▶ _Exercise goal_: Please take the lines from the one holding "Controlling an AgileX" through the one holding "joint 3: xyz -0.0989" in the data below and copy them exactly.

- - -

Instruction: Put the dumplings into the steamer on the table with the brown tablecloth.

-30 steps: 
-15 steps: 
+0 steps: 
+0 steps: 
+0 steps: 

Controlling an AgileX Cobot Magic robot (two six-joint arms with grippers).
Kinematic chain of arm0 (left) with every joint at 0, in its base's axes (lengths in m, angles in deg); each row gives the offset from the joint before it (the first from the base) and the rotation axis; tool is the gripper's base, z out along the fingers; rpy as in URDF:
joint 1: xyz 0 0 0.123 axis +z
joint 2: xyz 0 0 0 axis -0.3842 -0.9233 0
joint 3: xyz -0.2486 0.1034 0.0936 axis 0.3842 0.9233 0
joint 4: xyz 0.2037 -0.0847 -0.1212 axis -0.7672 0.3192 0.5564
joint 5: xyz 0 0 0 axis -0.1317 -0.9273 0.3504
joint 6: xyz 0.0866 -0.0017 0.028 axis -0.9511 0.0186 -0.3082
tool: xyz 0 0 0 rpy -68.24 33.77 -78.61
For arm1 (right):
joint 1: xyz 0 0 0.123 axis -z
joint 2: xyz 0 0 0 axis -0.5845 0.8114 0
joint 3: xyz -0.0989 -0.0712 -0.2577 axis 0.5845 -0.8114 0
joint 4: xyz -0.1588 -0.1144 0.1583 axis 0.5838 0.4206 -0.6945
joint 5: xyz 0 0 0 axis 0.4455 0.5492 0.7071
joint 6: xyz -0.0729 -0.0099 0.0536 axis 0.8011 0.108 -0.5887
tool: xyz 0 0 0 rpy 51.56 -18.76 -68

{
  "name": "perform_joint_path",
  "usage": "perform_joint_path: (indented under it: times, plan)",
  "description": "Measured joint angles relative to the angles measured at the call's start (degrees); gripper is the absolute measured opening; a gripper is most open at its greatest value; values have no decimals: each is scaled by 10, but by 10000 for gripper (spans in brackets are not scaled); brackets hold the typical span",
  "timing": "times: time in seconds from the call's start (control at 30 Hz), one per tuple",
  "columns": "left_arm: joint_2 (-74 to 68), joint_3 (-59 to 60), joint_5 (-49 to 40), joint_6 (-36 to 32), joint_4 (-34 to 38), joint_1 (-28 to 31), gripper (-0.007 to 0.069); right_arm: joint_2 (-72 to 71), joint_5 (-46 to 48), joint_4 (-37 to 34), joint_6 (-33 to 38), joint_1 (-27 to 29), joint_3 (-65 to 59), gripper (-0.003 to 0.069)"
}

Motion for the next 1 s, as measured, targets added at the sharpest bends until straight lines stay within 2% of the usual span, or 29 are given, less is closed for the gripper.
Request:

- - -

▶ _Your response_:
Controlling an AgileX Cobot Magic robot (two six-joint arms with grippers).
Kinematic chain of arm0 (left) with every joint at 0, in its base's axes (lengths in m, angles in deg); each row gives the offset from the joint before it (the first from the base) and the rotation axis; tool is the gripper's base, z out along the fingers; rpy as in URDF:
joint 1: xyz 0 0 0.123 axis +z
joint 2: xyz 0 0 0 axis -0.3842 -0.9233 0
joint 3: xyz -0.2486 0.1034 0.0936 axis 0.3842 0.9233 0
joint 4: xyz 0.2037 -0.0847 -0.1212 axis -0.7672 0.3192 0.5564
joint 5: xyz 0 0 0 axis -0.1317 -0.9273 0.3504
joint 6: xyz 0.0866 -0.0017 0.028 axis -0.9511 0.0186 -0.3082
tool: xyz 0 0 0 rpy -68.24 33.77 -78.61
For arm1 (right):
joint 1: xyz 0 0 0.123 axis -z
joint 2: xyz 0 0 0 axis -0.5845 0.8114 0
joint 3: xyz -0.0989 -0.0712 -0.2577 axis 0.5845 -0.8114 0

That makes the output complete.